### Directions for this task
Once you find the line with "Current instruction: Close" in the data that follows, repeat it and every line after it exactly, through the line with "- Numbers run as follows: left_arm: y".

### Saved data entries
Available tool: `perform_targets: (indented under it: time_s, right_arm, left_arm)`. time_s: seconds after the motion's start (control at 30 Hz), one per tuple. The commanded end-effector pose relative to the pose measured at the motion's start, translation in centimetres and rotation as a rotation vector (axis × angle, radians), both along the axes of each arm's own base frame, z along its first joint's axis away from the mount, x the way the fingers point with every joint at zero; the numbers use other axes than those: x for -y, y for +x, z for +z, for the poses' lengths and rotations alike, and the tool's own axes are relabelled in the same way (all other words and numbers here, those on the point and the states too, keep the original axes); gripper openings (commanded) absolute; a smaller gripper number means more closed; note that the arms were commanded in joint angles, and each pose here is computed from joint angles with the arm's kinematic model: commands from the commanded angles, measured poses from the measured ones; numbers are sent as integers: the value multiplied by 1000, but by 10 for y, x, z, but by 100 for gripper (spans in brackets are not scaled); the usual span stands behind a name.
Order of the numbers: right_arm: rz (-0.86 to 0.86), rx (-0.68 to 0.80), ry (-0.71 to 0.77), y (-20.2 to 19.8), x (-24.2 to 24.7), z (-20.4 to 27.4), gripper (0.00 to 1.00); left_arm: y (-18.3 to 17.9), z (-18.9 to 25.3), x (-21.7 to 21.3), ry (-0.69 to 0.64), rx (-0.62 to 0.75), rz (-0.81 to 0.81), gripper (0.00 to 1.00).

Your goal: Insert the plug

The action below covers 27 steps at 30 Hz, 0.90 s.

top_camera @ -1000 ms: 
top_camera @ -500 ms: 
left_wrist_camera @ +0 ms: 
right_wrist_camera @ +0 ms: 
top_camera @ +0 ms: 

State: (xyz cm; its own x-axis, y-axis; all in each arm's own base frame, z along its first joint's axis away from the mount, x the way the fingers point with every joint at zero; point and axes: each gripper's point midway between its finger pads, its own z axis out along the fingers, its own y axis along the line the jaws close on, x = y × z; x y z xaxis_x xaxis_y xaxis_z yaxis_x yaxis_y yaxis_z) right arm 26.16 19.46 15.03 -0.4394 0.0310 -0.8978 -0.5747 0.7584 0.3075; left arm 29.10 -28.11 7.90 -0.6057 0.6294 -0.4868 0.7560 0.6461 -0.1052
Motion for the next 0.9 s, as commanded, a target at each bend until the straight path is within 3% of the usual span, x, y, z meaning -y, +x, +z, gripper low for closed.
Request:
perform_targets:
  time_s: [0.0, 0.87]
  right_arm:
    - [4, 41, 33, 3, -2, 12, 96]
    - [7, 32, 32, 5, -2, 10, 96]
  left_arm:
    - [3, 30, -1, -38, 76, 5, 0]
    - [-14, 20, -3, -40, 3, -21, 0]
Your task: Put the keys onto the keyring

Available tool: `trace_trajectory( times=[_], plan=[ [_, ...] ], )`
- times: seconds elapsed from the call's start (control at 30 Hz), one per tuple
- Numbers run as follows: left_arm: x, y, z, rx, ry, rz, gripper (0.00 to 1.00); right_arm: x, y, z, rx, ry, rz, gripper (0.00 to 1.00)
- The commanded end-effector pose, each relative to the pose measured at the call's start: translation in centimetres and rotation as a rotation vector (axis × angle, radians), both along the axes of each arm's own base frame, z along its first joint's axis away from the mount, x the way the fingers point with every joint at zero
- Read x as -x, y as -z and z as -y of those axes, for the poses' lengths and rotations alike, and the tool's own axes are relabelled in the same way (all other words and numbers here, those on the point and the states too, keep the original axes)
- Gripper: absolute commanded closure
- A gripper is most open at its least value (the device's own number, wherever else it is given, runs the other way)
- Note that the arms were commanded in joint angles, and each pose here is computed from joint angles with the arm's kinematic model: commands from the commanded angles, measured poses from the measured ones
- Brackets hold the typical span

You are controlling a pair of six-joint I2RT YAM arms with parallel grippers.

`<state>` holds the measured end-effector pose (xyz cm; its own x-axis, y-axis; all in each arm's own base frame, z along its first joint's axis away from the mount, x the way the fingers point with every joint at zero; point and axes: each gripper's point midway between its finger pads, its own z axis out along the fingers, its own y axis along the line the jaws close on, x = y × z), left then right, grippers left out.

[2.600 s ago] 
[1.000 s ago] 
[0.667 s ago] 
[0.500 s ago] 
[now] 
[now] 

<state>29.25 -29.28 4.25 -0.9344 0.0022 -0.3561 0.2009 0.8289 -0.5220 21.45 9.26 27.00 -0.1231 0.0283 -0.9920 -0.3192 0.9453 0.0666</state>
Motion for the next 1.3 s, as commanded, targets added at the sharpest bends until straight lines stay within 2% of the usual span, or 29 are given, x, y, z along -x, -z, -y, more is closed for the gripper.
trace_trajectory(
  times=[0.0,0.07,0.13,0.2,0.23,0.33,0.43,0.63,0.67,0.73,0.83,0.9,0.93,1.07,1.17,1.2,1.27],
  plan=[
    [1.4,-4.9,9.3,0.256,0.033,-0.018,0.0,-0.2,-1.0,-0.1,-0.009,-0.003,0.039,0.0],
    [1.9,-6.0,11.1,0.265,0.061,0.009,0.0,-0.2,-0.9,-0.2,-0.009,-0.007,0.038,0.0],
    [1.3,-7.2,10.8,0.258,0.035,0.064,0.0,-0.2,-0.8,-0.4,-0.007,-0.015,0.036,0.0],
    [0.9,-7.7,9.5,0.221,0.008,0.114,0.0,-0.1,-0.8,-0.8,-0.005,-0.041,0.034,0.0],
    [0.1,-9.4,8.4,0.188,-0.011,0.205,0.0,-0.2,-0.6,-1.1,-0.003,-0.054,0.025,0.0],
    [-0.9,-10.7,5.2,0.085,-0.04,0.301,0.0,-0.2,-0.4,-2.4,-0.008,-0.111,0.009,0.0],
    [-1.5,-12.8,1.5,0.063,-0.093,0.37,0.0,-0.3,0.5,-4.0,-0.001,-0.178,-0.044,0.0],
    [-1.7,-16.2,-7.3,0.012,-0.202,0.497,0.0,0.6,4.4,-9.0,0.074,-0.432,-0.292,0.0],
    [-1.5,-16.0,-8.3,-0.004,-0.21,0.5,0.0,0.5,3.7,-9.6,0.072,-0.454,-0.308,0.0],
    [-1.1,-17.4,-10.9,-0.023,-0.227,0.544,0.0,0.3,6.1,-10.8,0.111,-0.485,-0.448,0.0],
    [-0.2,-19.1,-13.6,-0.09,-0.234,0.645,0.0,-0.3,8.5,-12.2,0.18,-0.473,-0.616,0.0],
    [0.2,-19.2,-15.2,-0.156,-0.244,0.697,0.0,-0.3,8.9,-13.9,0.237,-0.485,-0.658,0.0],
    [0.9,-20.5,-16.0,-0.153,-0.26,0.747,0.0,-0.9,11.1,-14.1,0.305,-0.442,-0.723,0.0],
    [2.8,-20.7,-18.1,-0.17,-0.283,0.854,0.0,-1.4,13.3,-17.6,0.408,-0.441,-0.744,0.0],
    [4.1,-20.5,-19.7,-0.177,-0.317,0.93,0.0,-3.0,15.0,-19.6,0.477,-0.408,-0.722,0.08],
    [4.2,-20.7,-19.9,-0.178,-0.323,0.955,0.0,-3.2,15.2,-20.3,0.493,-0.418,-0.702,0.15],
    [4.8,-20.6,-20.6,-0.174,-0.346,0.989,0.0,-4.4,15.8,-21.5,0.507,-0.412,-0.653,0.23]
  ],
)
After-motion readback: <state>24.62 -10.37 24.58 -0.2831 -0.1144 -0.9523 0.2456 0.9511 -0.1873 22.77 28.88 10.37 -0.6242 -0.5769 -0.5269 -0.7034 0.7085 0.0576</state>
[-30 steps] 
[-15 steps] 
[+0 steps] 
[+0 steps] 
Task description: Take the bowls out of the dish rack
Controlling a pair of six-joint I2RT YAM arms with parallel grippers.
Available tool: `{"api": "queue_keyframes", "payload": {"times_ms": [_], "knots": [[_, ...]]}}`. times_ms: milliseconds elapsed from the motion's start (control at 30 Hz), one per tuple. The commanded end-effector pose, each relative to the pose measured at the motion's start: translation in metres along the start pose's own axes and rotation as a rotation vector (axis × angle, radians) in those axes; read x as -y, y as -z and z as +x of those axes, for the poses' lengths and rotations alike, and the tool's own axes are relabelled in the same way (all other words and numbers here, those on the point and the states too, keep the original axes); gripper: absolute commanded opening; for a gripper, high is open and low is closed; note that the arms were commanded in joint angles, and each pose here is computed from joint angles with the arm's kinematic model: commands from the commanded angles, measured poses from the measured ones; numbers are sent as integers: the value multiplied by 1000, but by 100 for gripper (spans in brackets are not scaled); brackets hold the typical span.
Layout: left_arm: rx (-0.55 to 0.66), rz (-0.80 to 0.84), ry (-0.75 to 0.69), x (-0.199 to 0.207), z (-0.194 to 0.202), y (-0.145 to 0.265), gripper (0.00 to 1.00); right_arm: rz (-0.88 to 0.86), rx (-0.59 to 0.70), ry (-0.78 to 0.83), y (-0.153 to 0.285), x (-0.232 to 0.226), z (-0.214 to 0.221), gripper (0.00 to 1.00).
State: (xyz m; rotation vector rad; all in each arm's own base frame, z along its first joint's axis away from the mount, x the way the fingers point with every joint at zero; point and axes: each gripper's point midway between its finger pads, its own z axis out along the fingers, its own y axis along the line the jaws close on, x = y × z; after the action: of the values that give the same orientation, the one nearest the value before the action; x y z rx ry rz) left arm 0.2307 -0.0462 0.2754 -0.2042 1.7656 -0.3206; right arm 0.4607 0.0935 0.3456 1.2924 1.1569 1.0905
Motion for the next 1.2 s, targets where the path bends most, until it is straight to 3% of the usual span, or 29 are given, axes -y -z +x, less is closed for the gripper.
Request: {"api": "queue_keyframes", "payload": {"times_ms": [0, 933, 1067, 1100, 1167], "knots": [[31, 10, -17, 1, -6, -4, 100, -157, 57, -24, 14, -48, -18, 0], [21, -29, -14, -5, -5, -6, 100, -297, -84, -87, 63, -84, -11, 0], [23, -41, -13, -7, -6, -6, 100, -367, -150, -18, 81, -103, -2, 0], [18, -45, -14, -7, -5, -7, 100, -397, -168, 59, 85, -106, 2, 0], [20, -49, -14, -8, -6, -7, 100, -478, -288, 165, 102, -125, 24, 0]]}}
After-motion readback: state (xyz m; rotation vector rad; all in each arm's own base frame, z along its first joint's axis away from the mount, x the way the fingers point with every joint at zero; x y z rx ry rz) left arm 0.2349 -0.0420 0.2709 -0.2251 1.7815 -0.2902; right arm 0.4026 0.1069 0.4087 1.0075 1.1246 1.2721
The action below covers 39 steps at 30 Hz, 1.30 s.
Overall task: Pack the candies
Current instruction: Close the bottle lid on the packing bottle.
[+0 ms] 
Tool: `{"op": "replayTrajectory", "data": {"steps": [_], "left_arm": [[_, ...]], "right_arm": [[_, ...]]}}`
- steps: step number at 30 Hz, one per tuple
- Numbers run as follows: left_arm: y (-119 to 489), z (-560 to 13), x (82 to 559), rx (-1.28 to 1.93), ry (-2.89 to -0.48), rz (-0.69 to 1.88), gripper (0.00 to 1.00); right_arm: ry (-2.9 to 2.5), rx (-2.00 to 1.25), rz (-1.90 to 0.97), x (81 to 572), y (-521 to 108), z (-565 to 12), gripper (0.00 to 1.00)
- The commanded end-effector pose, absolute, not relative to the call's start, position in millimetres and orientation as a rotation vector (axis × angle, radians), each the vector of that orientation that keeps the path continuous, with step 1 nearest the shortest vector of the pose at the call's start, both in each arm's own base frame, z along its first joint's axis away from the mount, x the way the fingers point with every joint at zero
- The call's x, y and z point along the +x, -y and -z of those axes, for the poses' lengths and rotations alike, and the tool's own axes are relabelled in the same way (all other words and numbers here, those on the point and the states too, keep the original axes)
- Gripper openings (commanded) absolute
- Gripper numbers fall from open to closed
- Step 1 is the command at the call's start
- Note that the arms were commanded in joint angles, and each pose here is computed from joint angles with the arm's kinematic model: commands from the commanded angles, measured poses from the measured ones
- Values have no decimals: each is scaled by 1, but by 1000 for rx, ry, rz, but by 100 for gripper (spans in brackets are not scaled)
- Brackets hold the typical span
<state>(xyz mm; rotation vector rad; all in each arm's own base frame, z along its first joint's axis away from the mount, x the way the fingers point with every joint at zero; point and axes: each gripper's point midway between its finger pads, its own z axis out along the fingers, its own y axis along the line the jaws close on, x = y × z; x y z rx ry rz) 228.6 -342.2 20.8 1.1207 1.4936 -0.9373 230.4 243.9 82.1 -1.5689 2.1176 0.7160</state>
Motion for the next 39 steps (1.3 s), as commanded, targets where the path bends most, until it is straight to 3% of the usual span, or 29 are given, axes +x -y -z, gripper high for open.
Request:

### Answer
Current instruction: Close the bottle lid on the packing bottle.
[+0 ms] 
Tool: `{"op": "replayTrajectory", "data": {"steps": [_], "left_arm": [[_, ...]], "right_arm": [[_, ...]]}}`
- steps: step number at 30 Hz, one per tuple
- Numbers run as follows: left_arm: y (-119 to 489), z (-560 to 13), x (82 to 559), rx (-1.28 to 1.93), ry (-2.89 to -0.48), rz (-0.69 to 1.88), gripper (0.00 to 1.00); right_arm: ry (-2.9 to 2.5), rx (-2.00 to 1.25), rz (-1.90 to 0.97), x (81 to 572), y (-521 to 108), z (-565 to 12), gripper (0.00 to 1.00)

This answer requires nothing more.